A ‘Mass Breakout’ of ISIS from Syrian Prisons Remains a Risk, Pentagon Watchdog Says
The coalition has had “little or no direct access” to the facilities since Turkey’s October invasion.
Thousands of ISIS fighters held by the Syrian Democratic Forces in Syria continue to pose a “high-impact risk of a mass breakout” — but since the U.S. withdrawal from northeastern Syria, U.S. forces do not have access to the prison facilities to assess the severity of that risk, the Pentagon’s inspector general warned in a report released Wednesday.
“If not adequately addressed, these populations of fighters pose one of the most significant risks to the success of the [anti-ISIS] mission, in addition to posing a threat to U.S. and Coalition partner national security,” the U.S.-led mission in Iraq and Syria reported to the lead inspector general, Sean O’Donnell.
Since Turkish forces invaded northeastern Syria in October, the coalition has “little or no direct access” to the facilities and “is no longer able to track comprehensive data on the foreign fighter population or the level of security at the SDF detention centers where they are being held,” the report said. The coalition’s knowledge of the situation relies solely on information from the SDF.
Ongoing riots and small-scale escape attempts “underscore the risk,” the report found, although the U.S. mission reported that it found no change this quarter in the SDF’s ability to maintain the detention centers. (It also reported no improvements in perimeter security.)

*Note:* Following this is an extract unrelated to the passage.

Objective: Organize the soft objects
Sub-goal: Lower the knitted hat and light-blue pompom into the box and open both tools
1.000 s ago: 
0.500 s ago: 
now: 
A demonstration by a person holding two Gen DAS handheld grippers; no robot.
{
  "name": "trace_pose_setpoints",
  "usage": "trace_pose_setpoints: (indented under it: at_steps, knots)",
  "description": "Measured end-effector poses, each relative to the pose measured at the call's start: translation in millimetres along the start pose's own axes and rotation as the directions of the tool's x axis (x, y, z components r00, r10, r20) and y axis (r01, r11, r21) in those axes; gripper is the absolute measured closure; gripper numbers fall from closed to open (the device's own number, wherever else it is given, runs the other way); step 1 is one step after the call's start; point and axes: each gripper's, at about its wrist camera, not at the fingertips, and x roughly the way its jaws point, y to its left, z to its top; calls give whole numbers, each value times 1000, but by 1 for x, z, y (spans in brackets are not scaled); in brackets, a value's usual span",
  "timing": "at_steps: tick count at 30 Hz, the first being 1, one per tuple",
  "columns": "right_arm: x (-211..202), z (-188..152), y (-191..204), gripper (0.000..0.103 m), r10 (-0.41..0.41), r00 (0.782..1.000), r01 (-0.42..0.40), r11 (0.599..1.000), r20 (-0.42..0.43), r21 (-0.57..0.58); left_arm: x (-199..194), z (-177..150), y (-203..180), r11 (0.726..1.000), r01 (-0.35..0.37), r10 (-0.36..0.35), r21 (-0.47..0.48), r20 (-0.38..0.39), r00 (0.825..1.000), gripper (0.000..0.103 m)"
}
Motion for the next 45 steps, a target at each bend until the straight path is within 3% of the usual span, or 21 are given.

Ever since President Trump decided last fall to withdraw troops in the face of Turkey’s imminent incursion, senior U.S. national security officials have harbored fears that thousands of ISIS fighters held in the SDF’s makeshift prisons will break free. There were reports of small numbers of fighters escaping during the invasion, and a March 29 riot at a detention center at Hasakah raged for 24 hours before the SDF was able to quell it. The inspector general cited media reports that “ISIS militants began breaking down doors and digging holes in walls between cells.”
“The rioting was brought under control the next morning, but erupted again with gunfire heard inside and ambulances called in to help the wounded,” the report said.
Dozens of fighters are crammed in a single cell, security cameras don’t work or aren’t available, and cheap cement walls are crumbling, officials who have visited the prisons say. Although the United States has provided money to help pay for security upgrades and training, the SDF has pleaded for more support to help hold the fighters and put down riots and escape attempts.
The SDF currently holds about 2,000 foreign fighters and about 8,000 Syrian and Iraqi fighters, according to the report. Although the U.S. and the UN have urged nations to repatriate their fighters, domestic political and legal concerns have kept many nations from agreeing and, in some cases, have led countries to strip ISIS fighters of their citizenship. The problem of what to do with these fighters has remained intractable, and although the SDF has remained committed to holding the detainees, “officials said that the longer the foreign fighters were held, the more they become radicalized, and the greater potential for them to organize breakouts,” the report warned.
The risk of escapes drew much of the Western media attention during the Turkish invasion; critics argued that Trump had paved the way for potential breakouts by not doing more to stop Ankara. At the time, the SDF promoted false accounts about Kurdish prison guards leaving their posts at the prisons to fight along the Turkish border.
The stories, an SDF spokesman told the New Yorker, “made the international community pay attention."